Open bigpon opened 1 month ago

bigpon commented 1 month ago

Hi @soham97, thanks for sharing this interesting work. I have questions about the speech testing data for reproducing your results on the paper.

  1. For the NISQA, can you share the list of the files you used for evaluations?
  2. For the TTS, do you know where can I download the testing data you used from Evaluating Speech Synthesis by Training Recognizers on Synthetic Speech?
  3. For the VMC2022, can you also share the lists of the files you used for evaluations?
  4. For the Noise suppression, can you also share the lists of the files (from DNS2021) you used for evaluations?
soham97 commented 1 month ago

Hi @bigpon, thanks for trying out PAM! We released all the human annotation and data artifacts created for the paper here.

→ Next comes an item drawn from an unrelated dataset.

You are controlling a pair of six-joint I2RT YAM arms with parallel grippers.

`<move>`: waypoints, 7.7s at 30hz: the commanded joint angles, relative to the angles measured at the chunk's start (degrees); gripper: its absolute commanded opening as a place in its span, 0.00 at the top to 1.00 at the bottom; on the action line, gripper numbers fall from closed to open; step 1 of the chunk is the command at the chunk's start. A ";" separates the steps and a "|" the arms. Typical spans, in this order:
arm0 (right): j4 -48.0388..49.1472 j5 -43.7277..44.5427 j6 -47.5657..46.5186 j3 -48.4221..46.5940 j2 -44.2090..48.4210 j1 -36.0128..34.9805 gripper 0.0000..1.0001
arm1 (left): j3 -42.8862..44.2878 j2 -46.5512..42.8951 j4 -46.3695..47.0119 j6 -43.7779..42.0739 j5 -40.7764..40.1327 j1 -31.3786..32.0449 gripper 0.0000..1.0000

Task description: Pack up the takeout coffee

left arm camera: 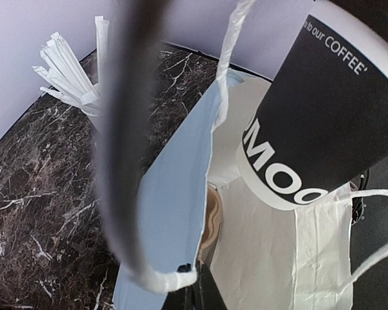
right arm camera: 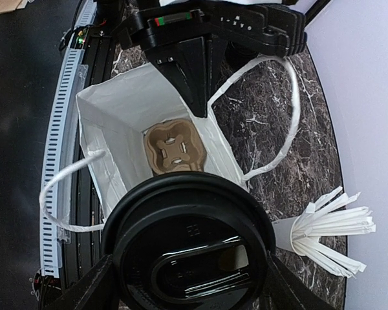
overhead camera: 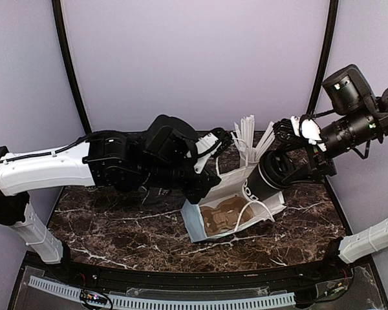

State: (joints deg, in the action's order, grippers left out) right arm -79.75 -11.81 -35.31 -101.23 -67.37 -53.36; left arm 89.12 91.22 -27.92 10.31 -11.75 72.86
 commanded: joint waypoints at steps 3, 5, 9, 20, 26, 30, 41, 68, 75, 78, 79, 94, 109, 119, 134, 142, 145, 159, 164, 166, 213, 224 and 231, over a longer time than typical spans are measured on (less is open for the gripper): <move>2.86 6.23 -1.69 1.83 -0.59 -2.88 0.53 | 2.26 0.74 -0.16 1.37 2.16 -0.50 1.00; 3.38 7.08 -1.80 2.42 -0.91 -3.72 0.53 | 2.69 0.86 -0.15 1.59 2.89 -0.47 1.00; 5.12 8.47 -2.66 5.08 -1.31 -5.67 0.54 | 3.27 0.99 -0.03 1.89 4.47 -0.48 0.90; 6.14 13.29 -6.35 10.91 -0.39 -8.66 0.56 | 1.89 -4.07 2.77 0.81 10.63 -0.44 0.45; 4.21 14.25 -8.50 14.73 3.13 -10.45 0.57 | -5.54 -12.02 11.25 -3.96 13.45 -0.53 0.37; 6.97 17.69 -10.52 19.52 6.74 -13.44 0.57 | -12.21 -13.87 15.88 -4.25 12.52 -3.18 0.34; 17.55 24.12 -15.53 28.58 7.99 -19.43 0.58 | -23.98 -2.87 29.10 4.35 22.49 -16.83 0.34; 38.51 30.93 -20.18 48.88 10.38 -23.68 0.62 | -24.24 12.74 38.81 10.50 33.57 -19.01 0.35; 40.03 31.09 -19.40 50.82 9.98 -23.58 0.62 | -24.76 12.39 38.18 10.44 34.30 -19.20 0.36; 40.57 31.62 -19.32 51.68 9.87 -23.38 0.62 | -25.17 12.13 38.04 10.45 34.36 -19.20 0.36; 40.63 31.67 -19.23 51.82 9.73 -23.16 0.62 | -25.23 11.96 38.03 10.44 34.43 -19.22 0.36; 41.86 31.06 -18.79 50.96 5.88 -19.53 0.63 | -25.60 13.39 38.53 10.83 36.39 -19.87 0.36; 45.47 30.42 -18.17 52.09 1.85 -16.37 0.62 | -25.90 13.81 38.78 11.49 37.76 -20.16 0.36; 40.50 25.34 -14.53 45.95 -3.31 -14.13 0.62 | -26.36 13.29 39.00 11.58 37.45 -20.28 0.37; 26.53 12.23 -7.58 31.87 -16.51 -7.65 0.63 | -33.96 4.06 39.52 12.52 34.17 -22.03 0.37; 19.68 4.29 -6.21 27.38 -23.04 -4.24 0.65 | -36.62 0.18 38.33 12.62 32.42 -22.61 0.36; 19.86 2.58 -5.39 29.19 -23.86 -4.12 0.65 | -37.37 -0.76 37.87 12.71 31.69 -22.76 0.36; 25.44 0.06 -3.73 35.11 -29.49 -1.04 0.64 | -40.39 -6.48 36.31 13.84 29.93 -22.78 0.36; 23.70 0.54 -2.02 33.99 -32.53 -1.06 0.65 | -41.27 -8.25 35.48 13.74 29.01 -22.91 0.36; 23.27 1.17 -1.58 33.04 -32.30 -1.04 0.64 | -41.30 -8.82 35.10 13.63 28.79 -22.88 0.36; 10.03 1.94 -5.87 6.96 -20.67 -1.82 0.19 | -23.54 -16.64 20.99 5.61 35.47 -21.96 0.30; 9.11 3.21 -7.39 2.34 -18.40 -1.81 0.22 | -14.66 -7.52 18.35 3.25 33.78 -16.56 0.30; 10.33 4.77 -10.52 -1.07 -12.94 -1.82 0.22 | -8.28 -1.22 17.14 3.13 31.33 -16.25 0.33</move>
State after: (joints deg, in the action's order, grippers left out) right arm -70.57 -8.67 -43.62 -100.09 -84.66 -54.81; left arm 76.47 88.09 -9.91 14.66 20.93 56.64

  1. For NISQA, we use only simulated and live talk corpus and filter the ones will non-speech audio added from DNS. I'll share the file list in a .csv later
  2. For the TTS testing data, you can use the LibriTTS subset from this paper "Evaluating Speech Synthesis by Training Recognizers on Synthetic Speech". The data can be downloaded from here. Please cite the original paper if you use the dataset
  3. For the VMC2022 audio files, they can be downloaded from this Zenodo link. Additionally, this CSV file contains the audio file names along with their corresponding PAM score, MOS, MOSNet, and MOS-SSL
  4. The DNS2021 files are from ICASSP 2021 Deep Noise Suppression Challenge. This dataset is not publicly available, so I recommend contacting the organizers or hagamper@microsoft.com for data release questions

Hope the above help!

bigpon commented 1 month ago

Hi @soham97, Thank you so much! The information are very helpful!! Looking forward the file list of NISQA, thanks!!